Scientists honored at Consortium

-A A +A

Senator Tom Udall recognized Sangeeta Negi of the New Mexico Consortium (NMC) for achieving a two-fold increase in bio-mass productivity in algae Friday. Loreen Lamoureux, a graduate student at the University of New Mexico (UNM) was recognized for her work on rapid e-coli detection methods.


“These NMC mentored researchers have bridged groups, disciplines, institutions and very long distances to perform exceptional work with an impact on society,” said Katharine Chartrand, NMC Executive Director. “They embody the spirit of the NMC and the future of science.”

UNM student Loreen Lamoureux develops techniques to rapidly detect e-coli in the meat food supply. This collaboration involving researchers from UNM, the University of Nebraska (UN), LANL and the NMC seeks to detect e-coli contamination early in the meat packing process in order to prevent e-coli outbreaks.

Lamoureux worked as part of a team led by Dr. Rodney Moxley of UN to purify a key biomarker from seven different strains of shiga toxin carrying E. coli.

The team developed assays for the biomarkers and biophysical methods for the characterization of molecular interactions of the biomarkers in cell membranes.

In addition to Dr. Moxley, Lamoureux’s mentors on this project are Dr. Steven Graves of UNM, Dr. Mukundan of LANL and Dr. Montano of the Center for Integrated Technologies at LANL.

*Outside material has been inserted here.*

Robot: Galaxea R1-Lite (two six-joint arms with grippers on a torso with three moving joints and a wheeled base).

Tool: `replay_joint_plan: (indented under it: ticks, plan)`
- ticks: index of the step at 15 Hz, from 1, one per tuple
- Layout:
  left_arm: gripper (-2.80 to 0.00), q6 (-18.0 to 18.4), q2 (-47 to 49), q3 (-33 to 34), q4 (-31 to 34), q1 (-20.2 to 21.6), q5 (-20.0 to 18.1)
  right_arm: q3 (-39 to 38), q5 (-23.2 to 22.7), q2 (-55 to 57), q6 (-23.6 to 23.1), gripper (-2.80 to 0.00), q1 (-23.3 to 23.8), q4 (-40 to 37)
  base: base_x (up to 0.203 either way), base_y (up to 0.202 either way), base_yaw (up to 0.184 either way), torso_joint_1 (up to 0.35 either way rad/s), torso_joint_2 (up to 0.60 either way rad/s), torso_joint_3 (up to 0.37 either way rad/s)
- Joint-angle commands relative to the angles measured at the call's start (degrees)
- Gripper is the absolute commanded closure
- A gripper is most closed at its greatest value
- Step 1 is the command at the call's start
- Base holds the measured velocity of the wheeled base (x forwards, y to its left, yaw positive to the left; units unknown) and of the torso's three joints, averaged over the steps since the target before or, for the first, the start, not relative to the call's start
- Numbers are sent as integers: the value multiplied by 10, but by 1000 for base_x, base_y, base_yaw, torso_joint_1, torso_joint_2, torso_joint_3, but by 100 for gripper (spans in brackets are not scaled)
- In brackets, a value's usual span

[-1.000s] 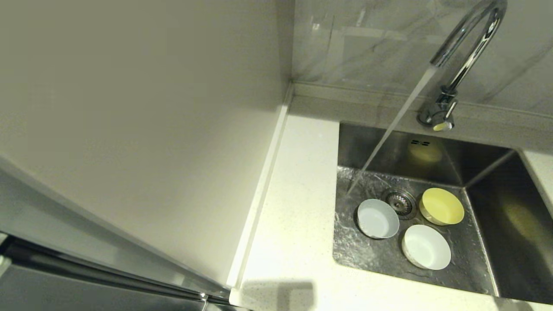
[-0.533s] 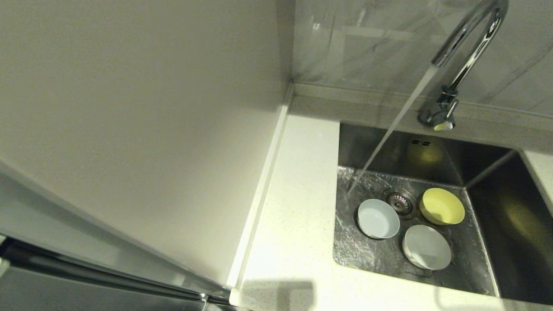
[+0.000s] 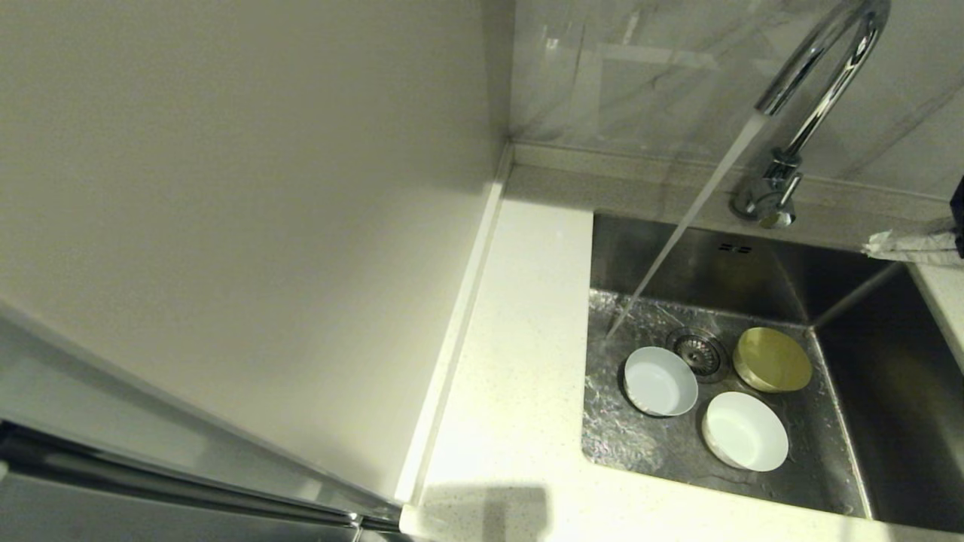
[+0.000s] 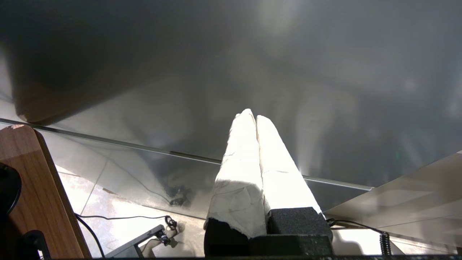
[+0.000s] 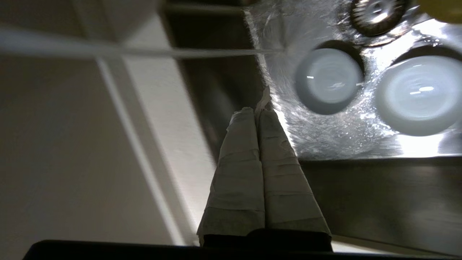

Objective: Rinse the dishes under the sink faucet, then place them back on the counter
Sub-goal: Turn off the faucet

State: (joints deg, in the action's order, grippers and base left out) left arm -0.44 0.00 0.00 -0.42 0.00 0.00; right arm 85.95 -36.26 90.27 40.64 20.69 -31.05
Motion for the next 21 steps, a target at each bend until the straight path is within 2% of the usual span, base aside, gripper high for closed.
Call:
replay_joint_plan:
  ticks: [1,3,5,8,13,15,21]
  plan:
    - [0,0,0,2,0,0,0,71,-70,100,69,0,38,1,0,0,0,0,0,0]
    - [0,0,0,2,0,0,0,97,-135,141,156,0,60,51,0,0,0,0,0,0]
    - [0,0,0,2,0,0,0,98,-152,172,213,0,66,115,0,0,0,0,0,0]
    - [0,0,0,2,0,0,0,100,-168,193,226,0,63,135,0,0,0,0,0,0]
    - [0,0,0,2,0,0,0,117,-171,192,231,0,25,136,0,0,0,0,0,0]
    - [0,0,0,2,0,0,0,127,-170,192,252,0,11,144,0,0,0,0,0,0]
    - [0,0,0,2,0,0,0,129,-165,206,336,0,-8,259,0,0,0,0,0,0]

NMC Associate Research Scientist Sangeeta Negi works on improving biomass productivity in algae, a critical factor in making algae a viable feedstock for bio-fuels. Negi has developed methods to manipulate the size of the light harvesting antenna in algae, achieving two-fold improvements in photosynthetic efficiency in algal cultures and corresponding increases in biomass productivity.

This is the largest increase in biomass productivity achieved to date for engineered algal strains. NMSU will carry out the first outdoor cultivation trials with these improved algal strains in 2014. This technology could improve water use efficiency and biomass productivity substantially in other crops as well.

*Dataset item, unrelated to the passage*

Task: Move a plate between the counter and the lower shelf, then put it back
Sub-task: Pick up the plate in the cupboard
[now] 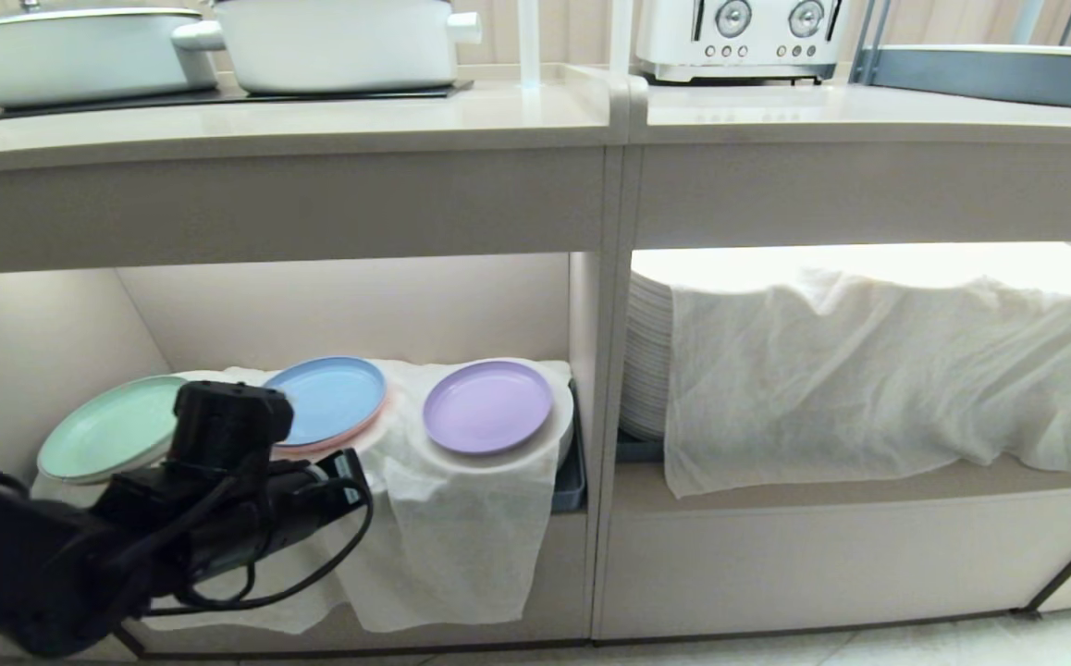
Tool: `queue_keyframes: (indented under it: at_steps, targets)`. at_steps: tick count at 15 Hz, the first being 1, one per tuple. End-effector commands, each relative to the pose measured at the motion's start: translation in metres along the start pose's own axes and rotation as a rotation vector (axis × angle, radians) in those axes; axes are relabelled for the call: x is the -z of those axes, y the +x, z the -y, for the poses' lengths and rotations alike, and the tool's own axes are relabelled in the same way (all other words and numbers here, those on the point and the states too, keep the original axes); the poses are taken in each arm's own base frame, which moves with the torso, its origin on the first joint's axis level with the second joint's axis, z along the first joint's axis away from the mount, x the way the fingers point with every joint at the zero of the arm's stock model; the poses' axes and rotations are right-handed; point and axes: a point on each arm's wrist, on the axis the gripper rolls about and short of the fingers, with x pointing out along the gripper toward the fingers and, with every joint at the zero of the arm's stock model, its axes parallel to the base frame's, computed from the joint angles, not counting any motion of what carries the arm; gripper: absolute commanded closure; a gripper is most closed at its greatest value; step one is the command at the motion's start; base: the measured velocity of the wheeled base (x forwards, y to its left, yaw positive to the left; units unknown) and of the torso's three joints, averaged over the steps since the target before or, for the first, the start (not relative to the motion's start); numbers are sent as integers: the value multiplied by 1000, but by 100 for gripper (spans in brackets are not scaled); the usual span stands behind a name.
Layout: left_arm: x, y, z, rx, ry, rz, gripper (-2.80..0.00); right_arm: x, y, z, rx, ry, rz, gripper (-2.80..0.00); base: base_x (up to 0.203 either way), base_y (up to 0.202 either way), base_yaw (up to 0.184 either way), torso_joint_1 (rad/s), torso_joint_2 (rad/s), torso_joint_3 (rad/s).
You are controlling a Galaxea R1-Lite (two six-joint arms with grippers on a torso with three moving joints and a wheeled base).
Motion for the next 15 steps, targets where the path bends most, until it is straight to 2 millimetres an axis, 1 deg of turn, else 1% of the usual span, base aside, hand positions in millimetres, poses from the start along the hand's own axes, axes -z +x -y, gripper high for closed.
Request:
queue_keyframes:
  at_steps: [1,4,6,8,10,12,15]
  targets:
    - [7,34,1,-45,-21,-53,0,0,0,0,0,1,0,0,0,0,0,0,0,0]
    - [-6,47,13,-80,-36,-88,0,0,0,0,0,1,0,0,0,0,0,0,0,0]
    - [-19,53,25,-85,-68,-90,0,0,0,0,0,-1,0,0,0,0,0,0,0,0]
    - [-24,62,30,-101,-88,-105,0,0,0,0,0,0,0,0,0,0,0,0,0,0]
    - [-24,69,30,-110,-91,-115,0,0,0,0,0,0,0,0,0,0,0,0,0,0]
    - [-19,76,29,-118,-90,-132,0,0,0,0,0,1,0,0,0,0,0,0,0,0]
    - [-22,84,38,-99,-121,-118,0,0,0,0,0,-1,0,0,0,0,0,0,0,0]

Lamoureux's work is supported by Agriculture and Food Research Initiative Competitive Grant no. 2012-68003-30155 from the USDA National Institute of Food and Agriculture.

Negi's work was supported by grants to Dr. Richard Sayre from the U.S. Department of Energy (DOE), Office of Basic Energy Sciences, part of the Photosynthetic Antenna Research Center (PARC) Energy Frontier Research Center, DE-SC0001035. PARC is led by Dr. Bob Blankenship of the University of Washington, St. Louis.